- YOUR GOAL
Set down each line of the data below exactly as it stands, dropping the pictures.

- RECORDED DATA

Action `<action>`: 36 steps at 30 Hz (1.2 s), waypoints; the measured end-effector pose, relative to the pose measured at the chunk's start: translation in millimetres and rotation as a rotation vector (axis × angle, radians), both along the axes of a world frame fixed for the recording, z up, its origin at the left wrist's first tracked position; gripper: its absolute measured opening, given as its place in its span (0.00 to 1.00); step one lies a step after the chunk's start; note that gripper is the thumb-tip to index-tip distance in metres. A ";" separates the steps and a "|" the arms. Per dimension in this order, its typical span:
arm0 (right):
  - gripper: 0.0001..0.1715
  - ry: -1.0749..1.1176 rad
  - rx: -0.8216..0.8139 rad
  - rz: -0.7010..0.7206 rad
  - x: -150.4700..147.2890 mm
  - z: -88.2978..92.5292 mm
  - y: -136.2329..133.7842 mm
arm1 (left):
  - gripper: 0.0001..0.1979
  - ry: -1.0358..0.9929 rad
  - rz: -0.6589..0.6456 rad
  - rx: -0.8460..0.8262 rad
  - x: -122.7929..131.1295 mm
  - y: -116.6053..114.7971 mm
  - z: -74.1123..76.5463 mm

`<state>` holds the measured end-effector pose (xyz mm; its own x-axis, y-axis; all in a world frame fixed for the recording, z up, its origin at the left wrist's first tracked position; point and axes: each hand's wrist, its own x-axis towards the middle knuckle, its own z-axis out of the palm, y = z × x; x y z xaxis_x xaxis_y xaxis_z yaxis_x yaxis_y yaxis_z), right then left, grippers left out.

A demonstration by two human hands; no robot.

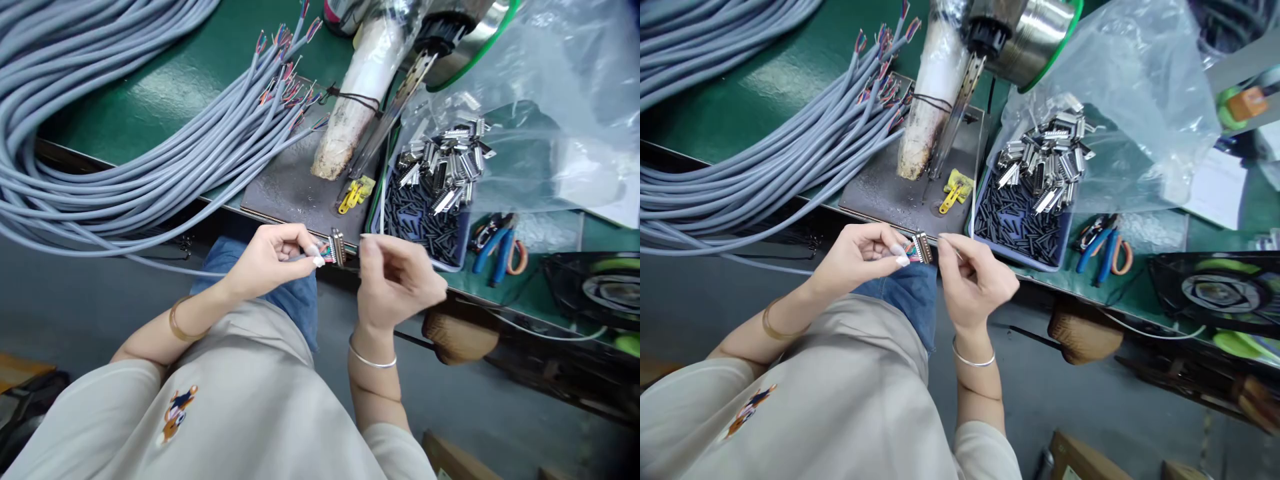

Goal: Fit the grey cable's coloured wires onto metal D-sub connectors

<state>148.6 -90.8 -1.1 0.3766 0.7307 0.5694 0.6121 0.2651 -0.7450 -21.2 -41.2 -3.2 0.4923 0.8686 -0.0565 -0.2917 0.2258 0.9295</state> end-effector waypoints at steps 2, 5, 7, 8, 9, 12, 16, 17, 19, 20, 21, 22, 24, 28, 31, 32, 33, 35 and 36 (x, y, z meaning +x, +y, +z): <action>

- SOLUTION TO THIS PROBLEM
Action `<action>`: 36 steps at 30 Hz (1.2 s), waypoints; the measured end-effector pose, relative to the pose measured at the chunk's start: translation in millimetres and rotation as a rotation vector (axis × angle, radians), both along the axes of a world frame fixed for the recording, z up, its origin at the left wrist's first tracked position; gripper: its absolute measured opening, given as its place in its span (0.00 to 1.00); step one lies a step after the chunk's start; note that gripper is the thumb-tip to index-tip distance in metres. A ";" separates the steps and a "|" the arms. Per dimension in this order, its typical span:
arm0 (right):
  - gripper: 0.0001..0.1715
  - ry: -1.0749..1.1176 rad
  - rx: -0.8216..0.8139 rad
  - rz: -0.7010..0.7206 rad
  - x: -150.4700..147.2890 mm
  - z: -88.2978..92.5292 mm
  - y: -136.2329..133.7842 mm
arm1 (left):
  - gripper: 0.0001..0.1979
  - ry: -1.0358..0.9929 rad
  - rz: -0.6589..0.6456 rad
  - rx: -0.8460..0.8262 rad
  - x: -122.7929..131.1295 mm
  - y: -116.6053..114.7971 mm
  - z: -74.1123..76.5463 mm

`<state>` holds the measured end-effector pose (xyz mm; its own x-axis, y-axis; all in a world frame fixed for the recording, z up, its origin at the left wrist's first tracked position; point and axes: each hand's wrist, its own x-axis towards the middle knuckle, its own z-axis out of the palm, y = z × x; x y z xaxis_x xaxis_y xaxis_z yaxis_x yaxis_y yaxis_z), right then left, grippers left out.

A demonstration by two human hands; no robot.


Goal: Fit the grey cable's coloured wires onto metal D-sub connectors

<state>148.6 -90.8 -1.1 0.3766 0.7307 0.5694 0.6121 0.2651 -0.7450 -21.2 -41.2 -3.2 0.4923 0.8686 -0.0565 -0.2917 0.2258 0.9295</state> end-effector waypoints at steps 2, 5, 7, 8, 9, 12, 16, 17, 19, 20, 21, 22, 24, 28, 31, 32, 33, 35 and 36 (x, y, z meaning +x, +y, +z): <action>

No further output is given for this exercise.